Episode11 首飾りの続き
夜。
自室に戻って、椅子に腰を下ろす。
フィンは窓枠に座って、外を眺めていた。
私は伊達眼鏡を外して、引き出しにそっとしまった。
——真実は、いつもひとつ。
でも、人の事情は、いつだって一言じゃ終わらない。
今回だって、首飾りを盗んだ犯人を捜していたはずが、たどり着いたのは、弟の不器用な献身と、ひとつの困窮家庭だった。
これが、私の最初の事件。
探偵デビューとしては、空回りばかりの散々な滑り出しだったけれど。
悪くない第一歩だった……たぶん。
「ねえ、エラリー」
フィンが、外を見たまま言った。
「僕的には中々楽しめたよ」
フィンが楽しげに目を細めるのを見て、私は小さく息を吐き出す。
「……悪趣味ね」
私は頬杖をついて、フィンと同じように、窓の外を眺めた。
たぶん、これからもこういうことに首を突っ込んでいくんだろう。
そんな予感が、もうしている。
——そういえば。
ふと、思い出した。
フィンが言っていた。

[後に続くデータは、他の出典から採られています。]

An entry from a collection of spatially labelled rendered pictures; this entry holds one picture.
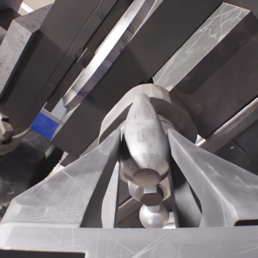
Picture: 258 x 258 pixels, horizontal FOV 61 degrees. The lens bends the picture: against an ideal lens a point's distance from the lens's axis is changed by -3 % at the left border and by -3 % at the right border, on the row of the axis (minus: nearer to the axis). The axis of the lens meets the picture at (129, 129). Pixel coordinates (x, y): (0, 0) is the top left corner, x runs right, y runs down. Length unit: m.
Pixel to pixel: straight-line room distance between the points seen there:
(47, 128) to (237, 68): 4.54
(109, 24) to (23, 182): 0.72
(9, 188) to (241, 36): 0.84
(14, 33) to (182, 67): 0.23
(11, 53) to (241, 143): 0.34
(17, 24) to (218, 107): 0.28
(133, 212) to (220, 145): 0.18
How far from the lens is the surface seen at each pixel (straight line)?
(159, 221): 0.23
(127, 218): 0.40
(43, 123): 4.65
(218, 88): 0.25
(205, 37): 0.27
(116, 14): 0.35
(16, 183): 0.93
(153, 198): 0.18
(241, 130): 0.29
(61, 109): 4.31
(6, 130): 0.75
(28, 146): 1.06
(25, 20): 0.38
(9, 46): 0.38
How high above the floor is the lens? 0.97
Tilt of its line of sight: 20 degrees down
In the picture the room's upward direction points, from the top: 56 degrees counter-clockwise
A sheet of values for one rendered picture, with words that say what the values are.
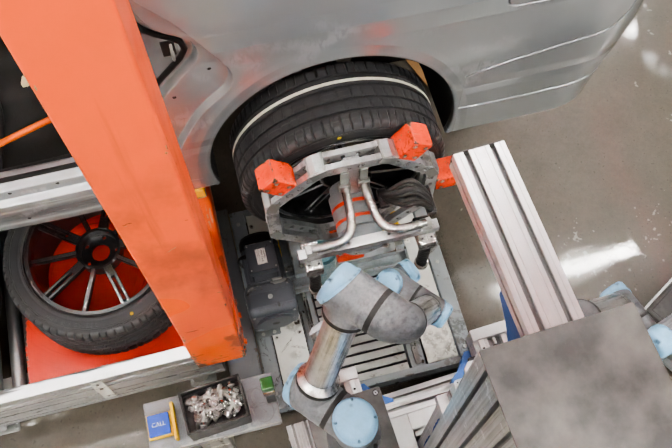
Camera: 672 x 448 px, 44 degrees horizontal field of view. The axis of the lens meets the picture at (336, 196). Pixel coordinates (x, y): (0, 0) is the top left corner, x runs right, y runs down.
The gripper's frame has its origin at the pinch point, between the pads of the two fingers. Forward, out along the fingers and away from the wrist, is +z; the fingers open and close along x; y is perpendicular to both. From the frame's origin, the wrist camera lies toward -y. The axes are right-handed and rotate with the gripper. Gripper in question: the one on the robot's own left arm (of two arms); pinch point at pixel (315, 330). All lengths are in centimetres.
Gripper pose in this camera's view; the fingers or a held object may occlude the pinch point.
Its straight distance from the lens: 251.9
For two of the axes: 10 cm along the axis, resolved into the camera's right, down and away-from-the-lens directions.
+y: 5.5, 8.0, -2.2
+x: 3.1, 0.4, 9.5
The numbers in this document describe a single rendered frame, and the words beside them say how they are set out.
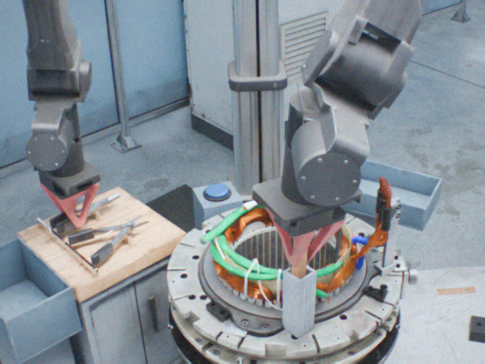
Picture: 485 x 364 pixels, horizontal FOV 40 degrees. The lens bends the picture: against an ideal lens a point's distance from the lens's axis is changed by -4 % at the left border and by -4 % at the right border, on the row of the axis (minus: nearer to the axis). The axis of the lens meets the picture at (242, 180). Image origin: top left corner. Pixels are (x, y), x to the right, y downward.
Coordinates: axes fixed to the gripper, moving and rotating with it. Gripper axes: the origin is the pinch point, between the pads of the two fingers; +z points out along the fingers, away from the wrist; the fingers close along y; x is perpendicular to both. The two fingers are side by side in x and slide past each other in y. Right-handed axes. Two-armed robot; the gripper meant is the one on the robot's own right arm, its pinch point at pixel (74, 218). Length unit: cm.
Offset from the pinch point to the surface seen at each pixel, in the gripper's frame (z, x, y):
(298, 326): -3.5, 5.0, 42.8
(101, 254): -0.6, -2.4, 11.5
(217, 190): 3.6, 25.2, 5.1
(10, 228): 110, 48, -161
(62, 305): 4.3, -10.2, 12.0
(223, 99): 81, 161, -147
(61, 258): 2.1, -5.9, 5.1
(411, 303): 29, 52, 32
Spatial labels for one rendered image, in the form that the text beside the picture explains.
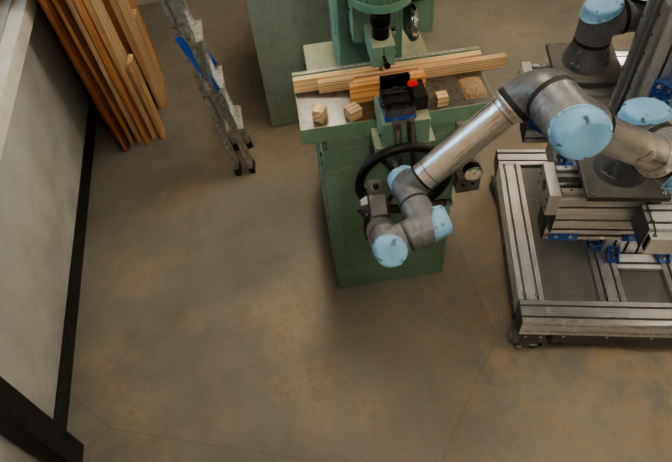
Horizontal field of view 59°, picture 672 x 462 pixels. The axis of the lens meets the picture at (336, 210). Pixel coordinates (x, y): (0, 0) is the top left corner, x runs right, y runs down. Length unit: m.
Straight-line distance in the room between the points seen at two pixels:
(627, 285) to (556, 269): 0.25
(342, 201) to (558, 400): 1.05
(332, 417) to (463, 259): 0.86
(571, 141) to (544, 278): 1.10
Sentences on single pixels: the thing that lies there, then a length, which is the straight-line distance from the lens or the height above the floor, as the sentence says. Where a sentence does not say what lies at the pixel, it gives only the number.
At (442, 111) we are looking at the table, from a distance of 1.83.
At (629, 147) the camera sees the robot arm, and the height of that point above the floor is 1.14.
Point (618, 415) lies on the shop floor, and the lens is 2.38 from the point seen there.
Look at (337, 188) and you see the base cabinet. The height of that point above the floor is 0.62.
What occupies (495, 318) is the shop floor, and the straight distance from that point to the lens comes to 2.44.
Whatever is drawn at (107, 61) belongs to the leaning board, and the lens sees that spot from 2.94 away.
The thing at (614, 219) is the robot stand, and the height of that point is 0.67.
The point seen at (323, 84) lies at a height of 0.94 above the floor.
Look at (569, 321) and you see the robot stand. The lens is 2.22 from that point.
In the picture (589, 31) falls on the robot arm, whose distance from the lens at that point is 2.10.
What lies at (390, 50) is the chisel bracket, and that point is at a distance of 1.79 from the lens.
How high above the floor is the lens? 2.10
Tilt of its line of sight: 50 degrees down
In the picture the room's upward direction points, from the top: 6 degrees counter-clockwise
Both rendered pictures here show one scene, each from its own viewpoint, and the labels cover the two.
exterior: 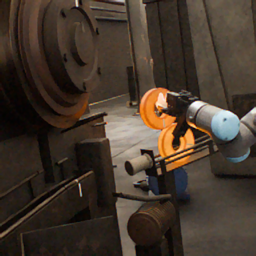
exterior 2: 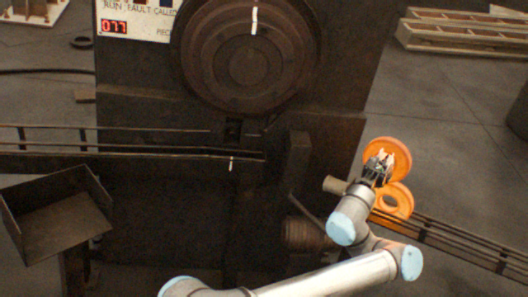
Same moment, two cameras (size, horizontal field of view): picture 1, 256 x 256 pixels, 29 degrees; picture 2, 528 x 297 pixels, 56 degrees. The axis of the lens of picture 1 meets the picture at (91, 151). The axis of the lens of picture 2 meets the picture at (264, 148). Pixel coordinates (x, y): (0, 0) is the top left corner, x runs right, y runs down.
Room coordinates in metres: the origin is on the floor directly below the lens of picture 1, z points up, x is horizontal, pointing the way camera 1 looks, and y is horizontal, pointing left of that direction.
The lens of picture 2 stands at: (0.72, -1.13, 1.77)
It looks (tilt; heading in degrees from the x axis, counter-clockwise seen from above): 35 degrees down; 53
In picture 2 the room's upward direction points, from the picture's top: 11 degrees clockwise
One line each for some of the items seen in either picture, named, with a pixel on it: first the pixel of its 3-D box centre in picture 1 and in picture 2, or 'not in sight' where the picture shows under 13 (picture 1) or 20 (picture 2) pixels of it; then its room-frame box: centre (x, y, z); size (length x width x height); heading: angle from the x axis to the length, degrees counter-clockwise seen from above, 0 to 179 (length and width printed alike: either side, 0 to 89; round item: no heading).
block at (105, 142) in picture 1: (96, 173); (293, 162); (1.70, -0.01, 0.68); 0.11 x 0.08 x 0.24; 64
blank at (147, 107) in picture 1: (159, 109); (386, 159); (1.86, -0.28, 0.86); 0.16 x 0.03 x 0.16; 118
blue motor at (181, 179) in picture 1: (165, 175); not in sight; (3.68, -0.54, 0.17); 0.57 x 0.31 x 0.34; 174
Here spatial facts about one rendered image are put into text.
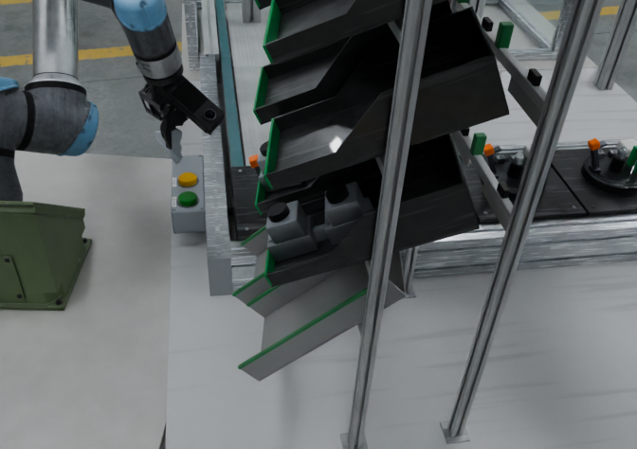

あの首飾りからは、変な気配がする、と。
カイルが隠そうとしたとき、ひとりでに光ったという首飾り。
ただの装飾品では、ないのかもしれない。
「ねえ、フィン。あの首飾りのことなんだけど」
振り返ると、フィンはもう、すうすうと寝息を立てていた。
……まあ、いいか。
もしかしたら、カイルの罪悪感が見せた、ただの幻だったのかもしれない。
追い詰められた末の、気の迷いだったのかも。
でも——それにしては、フィンの反応が、妙に真剣だった気がする。
謎は、逃げない。
それもまた、おいおい解いていけばいいのだ。
「おやすみ、フィン」
もう眠ってしまったのか、返事はなかった。
窓の外を、夜風が静かに通り過ぎていった。